Would you return, word for word, the lines of the data below from the line with "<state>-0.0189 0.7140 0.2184" through the line with "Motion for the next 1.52", and no others?

(Data entries)
%%

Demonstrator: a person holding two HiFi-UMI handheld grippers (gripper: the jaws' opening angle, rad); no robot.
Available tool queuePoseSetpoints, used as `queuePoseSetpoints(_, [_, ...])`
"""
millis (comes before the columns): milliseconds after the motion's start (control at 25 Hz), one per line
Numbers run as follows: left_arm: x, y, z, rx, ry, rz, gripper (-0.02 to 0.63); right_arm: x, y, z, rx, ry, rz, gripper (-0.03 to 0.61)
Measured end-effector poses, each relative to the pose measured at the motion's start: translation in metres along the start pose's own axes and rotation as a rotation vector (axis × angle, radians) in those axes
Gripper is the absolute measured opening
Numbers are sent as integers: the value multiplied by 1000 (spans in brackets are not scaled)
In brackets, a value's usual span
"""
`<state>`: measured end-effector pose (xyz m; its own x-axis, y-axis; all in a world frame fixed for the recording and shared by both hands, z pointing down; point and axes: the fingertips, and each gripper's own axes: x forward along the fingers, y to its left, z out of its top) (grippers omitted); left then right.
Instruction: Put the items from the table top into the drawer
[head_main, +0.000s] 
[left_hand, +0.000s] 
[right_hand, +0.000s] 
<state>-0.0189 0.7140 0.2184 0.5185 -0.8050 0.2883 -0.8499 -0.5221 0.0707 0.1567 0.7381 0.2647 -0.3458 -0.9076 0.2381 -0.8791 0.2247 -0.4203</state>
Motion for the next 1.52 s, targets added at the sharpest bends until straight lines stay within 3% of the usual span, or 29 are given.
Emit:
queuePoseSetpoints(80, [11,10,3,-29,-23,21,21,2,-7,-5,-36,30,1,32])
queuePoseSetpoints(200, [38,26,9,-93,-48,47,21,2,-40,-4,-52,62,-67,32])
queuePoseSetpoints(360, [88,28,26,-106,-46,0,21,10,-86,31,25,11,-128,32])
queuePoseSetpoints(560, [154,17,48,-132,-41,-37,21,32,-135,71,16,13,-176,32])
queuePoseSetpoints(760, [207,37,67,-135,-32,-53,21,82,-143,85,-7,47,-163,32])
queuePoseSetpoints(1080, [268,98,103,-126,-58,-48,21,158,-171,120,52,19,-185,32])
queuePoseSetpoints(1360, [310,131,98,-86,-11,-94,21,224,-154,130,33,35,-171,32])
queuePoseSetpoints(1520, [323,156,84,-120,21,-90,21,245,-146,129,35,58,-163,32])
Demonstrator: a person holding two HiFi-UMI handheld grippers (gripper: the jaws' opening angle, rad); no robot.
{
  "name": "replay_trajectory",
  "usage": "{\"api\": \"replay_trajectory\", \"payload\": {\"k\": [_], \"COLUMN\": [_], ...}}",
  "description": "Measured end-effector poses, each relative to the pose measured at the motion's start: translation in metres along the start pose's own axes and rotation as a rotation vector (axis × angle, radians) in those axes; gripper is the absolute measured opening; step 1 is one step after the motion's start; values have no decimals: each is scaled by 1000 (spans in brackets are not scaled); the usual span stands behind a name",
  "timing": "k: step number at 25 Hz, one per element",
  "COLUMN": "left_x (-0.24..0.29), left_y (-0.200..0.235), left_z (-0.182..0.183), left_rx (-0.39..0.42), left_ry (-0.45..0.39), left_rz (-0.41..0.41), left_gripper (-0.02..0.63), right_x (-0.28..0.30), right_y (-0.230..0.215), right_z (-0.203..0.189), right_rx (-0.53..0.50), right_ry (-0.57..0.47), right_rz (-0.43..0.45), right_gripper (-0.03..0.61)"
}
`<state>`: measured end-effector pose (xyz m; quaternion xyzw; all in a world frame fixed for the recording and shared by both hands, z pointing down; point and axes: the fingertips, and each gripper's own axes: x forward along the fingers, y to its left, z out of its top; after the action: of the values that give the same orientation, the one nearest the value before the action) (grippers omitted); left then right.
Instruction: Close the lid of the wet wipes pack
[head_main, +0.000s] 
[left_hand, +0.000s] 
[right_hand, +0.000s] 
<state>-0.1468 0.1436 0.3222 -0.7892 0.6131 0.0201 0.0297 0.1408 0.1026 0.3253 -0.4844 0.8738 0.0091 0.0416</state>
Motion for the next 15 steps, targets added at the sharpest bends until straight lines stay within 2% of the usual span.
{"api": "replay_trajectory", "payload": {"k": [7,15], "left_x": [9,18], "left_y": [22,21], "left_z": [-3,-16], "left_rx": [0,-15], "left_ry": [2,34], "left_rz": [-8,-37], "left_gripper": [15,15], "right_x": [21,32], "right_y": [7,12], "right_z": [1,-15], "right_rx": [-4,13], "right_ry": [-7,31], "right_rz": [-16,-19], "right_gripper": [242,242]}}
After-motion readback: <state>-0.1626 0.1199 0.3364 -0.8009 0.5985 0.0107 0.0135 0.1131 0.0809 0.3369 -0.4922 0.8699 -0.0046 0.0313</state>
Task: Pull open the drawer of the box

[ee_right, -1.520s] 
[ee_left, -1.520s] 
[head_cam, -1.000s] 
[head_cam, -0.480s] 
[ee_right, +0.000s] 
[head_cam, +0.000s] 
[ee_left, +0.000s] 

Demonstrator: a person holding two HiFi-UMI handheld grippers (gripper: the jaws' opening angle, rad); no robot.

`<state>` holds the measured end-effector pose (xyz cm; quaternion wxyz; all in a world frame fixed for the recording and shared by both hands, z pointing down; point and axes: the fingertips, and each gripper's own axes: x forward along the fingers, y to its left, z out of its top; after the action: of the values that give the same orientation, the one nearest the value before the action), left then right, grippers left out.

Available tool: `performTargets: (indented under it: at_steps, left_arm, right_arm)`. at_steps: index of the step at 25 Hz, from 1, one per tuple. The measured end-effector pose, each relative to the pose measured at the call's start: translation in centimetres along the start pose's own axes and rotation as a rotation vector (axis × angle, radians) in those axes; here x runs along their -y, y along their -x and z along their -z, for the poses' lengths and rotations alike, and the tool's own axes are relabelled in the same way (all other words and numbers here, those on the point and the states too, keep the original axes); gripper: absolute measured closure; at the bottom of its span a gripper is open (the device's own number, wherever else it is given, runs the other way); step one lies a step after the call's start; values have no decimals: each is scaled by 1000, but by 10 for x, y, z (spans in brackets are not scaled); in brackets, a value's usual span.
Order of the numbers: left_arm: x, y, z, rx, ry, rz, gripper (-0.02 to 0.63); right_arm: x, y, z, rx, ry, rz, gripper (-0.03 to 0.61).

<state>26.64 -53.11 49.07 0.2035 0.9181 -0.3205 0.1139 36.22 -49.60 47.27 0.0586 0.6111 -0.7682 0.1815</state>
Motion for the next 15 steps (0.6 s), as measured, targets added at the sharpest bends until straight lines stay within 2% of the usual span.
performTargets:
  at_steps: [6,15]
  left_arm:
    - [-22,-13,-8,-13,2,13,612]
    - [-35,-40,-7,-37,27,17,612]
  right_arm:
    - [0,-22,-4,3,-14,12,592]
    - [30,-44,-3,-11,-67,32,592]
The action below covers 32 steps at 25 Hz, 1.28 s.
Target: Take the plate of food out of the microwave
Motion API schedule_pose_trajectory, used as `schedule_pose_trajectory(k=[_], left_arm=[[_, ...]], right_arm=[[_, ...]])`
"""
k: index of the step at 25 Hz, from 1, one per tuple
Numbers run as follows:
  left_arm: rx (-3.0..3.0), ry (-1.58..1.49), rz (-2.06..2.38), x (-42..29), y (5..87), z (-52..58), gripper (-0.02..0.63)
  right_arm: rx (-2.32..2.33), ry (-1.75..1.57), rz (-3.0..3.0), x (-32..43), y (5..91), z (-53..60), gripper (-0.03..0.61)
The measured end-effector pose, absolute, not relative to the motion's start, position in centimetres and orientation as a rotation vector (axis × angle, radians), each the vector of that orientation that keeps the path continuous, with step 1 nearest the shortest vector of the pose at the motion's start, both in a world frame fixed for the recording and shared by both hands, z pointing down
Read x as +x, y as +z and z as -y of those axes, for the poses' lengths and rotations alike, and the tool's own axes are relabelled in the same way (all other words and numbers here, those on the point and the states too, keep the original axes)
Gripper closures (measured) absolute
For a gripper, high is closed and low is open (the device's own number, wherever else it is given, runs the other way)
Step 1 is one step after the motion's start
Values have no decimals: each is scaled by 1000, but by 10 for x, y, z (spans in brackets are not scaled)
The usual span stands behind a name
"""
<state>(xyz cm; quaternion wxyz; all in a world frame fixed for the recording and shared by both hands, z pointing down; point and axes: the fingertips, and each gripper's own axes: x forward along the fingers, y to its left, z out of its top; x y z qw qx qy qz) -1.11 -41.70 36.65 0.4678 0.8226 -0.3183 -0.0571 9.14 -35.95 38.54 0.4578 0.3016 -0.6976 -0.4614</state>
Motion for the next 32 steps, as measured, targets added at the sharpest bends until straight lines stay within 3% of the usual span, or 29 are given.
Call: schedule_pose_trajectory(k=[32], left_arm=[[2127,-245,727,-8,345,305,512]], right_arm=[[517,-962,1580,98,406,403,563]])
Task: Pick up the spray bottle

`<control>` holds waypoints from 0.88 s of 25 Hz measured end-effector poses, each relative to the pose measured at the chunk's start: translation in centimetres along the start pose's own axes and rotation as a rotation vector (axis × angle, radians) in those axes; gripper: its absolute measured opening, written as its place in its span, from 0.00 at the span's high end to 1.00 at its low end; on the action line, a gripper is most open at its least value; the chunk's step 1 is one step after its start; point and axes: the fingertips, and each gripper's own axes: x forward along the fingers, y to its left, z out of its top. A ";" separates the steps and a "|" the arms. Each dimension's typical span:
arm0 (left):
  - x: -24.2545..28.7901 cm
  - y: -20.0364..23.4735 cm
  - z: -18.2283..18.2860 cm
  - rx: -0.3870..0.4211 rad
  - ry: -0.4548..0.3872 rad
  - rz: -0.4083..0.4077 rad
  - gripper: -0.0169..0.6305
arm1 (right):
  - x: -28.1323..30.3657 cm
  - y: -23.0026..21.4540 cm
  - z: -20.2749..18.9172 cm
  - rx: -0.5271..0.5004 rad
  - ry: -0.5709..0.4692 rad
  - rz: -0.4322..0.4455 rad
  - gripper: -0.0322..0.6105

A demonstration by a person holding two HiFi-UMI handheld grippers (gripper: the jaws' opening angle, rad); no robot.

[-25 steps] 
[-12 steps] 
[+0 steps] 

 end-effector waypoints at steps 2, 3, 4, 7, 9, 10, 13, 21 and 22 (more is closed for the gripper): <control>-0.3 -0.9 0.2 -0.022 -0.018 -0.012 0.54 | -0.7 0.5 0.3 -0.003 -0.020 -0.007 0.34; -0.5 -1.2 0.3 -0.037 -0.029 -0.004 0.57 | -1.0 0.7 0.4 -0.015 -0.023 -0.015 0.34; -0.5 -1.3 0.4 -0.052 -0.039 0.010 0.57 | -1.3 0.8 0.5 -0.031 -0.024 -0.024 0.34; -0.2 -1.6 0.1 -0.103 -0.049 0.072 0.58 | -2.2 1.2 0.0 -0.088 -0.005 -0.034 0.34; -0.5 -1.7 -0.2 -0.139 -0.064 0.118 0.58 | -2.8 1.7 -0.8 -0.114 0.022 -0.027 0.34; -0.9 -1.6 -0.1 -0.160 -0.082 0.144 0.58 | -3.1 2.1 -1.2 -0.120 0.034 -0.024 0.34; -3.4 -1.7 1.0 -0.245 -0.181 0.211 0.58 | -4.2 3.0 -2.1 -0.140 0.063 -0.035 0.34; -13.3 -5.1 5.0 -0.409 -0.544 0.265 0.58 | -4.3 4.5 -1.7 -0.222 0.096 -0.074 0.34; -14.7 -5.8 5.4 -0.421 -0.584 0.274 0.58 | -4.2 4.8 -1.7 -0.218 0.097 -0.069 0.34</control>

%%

## Written answer
<state>-0.0189 0.7140 0.2184 0.5185 -0.8050 0.2883 -0.8499 -0.5221 0.0707 0.1567 0.7381 0.2647 -0.3458 -0.9076 0.2381 -0.8791 0.2247 -0.4203</state>
Motion for the next 1.52 s, targets added at the sharpest bends until straight lines stay within 3% of the usual span, or 29 are given.

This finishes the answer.